AIM OF THE EXERCISE: Only the lines from the first line of the records through the line containing "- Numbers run" belong in the answer. Copy them exactly.

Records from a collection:
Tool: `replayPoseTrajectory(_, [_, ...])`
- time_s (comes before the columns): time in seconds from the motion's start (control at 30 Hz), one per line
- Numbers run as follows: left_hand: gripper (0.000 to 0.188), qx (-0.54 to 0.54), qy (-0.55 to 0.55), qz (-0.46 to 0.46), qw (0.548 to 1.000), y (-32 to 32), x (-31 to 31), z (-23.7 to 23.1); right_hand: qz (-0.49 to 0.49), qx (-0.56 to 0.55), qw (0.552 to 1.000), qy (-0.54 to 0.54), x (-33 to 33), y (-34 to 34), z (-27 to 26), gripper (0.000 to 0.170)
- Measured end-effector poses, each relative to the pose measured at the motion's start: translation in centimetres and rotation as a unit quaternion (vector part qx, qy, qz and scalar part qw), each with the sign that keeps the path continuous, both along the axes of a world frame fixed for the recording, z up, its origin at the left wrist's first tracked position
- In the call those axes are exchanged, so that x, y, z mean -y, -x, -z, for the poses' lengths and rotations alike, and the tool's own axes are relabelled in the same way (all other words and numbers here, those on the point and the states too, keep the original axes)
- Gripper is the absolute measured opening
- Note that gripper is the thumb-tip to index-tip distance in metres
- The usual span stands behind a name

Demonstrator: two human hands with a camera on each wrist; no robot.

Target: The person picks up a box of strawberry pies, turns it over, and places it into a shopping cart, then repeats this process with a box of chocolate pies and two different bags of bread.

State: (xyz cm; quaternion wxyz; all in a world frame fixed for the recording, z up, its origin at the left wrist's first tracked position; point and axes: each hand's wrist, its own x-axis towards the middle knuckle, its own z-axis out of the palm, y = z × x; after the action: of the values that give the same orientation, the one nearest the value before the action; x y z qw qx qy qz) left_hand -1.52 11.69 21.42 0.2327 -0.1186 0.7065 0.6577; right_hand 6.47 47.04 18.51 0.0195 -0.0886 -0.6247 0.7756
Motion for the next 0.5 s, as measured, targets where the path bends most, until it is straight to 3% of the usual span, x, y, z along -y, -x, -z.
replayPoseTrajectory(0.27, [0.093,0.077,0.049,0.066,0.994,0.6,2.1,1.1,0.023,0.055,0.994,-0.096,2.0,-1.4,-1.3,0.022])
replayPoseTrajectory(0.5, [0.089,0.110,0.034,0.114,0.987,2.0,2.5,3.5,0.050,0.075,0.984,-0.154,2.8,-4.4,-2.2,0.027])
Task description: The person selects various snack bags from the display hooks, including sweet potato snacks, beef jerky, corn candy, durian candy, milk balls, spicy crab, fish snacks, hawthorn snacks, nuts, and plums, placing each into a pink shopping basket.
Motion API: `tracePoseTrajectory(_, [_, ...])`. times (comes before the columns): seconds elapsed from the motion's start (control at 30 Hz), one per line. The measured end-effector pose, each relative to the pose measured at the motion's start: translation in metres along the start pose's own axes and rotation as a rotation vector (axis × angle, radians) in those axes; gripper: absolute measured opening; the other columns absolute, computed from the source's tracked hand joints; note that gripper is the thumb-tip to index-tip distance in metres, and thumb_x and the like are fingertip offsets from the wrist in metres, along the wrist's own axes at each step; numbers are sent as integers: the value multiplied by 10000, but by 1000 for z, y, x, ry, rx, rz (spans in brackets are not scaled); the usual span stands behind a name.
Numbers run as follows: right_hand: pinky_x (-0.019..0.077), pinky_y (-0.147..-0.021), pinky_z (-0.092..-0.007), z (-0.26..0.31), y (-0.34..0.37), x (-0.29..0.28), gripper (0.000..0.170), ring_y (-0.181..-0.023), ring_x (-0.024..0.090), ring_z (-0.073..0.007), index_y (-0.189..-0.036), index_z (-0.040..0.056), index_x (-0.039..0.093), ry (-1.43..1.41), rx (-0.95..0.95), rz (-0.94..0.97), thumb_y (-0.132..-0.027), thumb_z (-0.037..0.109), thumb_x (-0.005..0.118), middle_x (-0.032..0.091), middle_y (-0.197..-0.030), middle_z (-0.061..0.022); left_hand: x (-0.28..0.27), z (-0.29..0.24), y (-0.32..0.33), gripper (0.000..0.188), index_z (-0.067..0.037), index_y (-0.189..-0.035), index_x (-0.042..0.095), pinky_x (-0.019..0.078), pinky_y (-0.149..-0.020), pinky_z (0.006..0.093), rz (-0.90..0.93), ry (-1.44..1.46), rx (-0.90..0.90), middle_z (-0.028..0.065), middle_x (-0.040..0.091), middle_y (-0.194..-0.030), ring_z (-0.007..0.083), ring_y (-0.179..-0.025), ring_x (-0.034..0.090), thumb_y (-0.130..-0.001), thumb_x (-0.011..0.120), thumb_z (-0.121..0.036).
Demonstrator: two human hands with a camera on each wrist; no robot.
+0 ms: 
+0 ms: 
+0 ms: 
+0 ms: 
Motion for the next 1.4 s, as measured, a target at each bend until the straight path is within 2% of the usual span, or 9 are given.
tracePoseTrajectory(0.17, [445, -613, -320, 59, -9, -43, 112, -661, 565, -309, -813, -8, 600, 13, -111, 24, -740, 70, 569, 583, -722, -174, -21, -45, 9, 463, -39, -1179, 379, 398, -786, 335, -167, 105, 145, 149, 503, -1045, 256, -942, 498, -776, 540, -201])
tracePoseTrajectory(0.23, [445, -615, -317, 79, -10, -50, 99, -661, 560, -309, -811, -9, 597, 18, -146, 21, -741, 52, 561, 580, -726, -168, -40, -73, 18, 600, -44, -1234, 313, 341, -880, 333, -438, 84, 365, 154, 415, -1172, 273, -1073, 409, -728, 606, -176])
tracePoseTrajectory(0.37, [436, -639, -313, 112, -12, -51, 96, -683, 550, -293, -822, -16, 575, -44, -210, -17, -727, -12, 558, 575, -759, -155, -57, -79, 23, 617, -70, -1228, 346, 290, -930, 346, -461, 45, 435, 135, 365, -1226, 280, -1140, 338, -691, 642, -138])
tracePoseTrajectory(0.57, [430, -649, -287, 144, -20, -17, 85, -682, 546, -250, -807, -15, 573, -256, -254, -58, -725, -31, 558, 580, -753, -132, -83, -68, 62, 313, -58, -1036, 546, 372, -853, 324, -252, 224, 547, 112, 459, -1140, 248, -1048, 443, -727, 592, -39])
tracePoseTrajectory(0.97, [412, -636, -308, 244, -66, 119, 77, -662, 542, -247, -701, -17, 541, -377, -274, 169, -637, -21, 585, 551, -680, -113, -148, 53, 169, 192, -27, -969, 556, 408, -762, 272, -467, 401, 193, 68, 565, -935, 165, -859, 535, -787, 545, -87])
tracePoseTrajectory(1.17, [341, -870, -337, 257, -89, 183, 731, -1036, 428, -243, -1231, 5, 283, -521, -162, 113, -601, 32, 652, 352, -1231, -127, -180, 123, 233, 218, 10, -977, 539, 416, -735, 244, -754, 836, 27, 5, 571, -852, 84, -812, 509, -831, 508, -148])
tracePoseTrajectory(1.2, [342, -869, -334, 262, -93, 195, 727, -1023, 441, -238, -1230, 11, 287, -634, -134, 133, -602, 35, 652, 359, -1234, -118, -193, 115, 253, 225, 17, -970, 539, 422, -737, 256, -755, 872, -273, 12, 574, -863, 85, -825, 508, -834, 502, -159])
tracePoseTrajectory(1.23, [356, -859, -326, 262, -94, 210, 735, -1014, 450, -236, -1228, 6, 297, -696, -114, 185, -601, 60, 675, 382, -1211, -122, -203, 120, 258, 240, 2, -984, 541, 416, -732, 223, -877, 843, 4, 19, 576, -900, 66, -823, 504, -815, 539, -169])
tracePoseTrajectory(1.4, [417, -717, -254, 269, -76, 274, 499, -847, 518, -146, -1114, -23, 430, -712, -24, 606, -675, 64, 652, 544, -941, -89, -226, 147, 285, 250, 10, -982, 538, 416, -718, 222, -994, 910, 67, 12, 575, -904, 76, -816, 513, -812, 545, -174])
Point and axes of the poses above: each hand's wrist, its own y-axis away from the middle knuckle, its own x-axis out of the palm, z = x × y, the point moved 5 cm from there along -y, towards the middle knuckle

YOUR SOLUTION:
Tool: `replayPoseTrajectory(_, [_, ...])`
- time_s (comes before the columns): time in seconds from the motion's start (control at 30 Hz), one per line
- Numbers run as follows: left_hand: gripper (0.000 to 0.188), qx (-0.54 to 0.54), qy (-0.55 to 0.55), qz (-0.46 to 0.46), qw (0.548 to 1.000), y (-32 to 32), x (-31 to 31), z (-23.7 to 23.1); right_hand: qz (-0.49 to 0.49), qx (-0.56 to 0.55), qw (0.552 to 1.000), qy (-0.54 to 0.54), x (-33 to 33), y (-34 to 34), z (-27 to 26), gripper (0.000 to 0.170)

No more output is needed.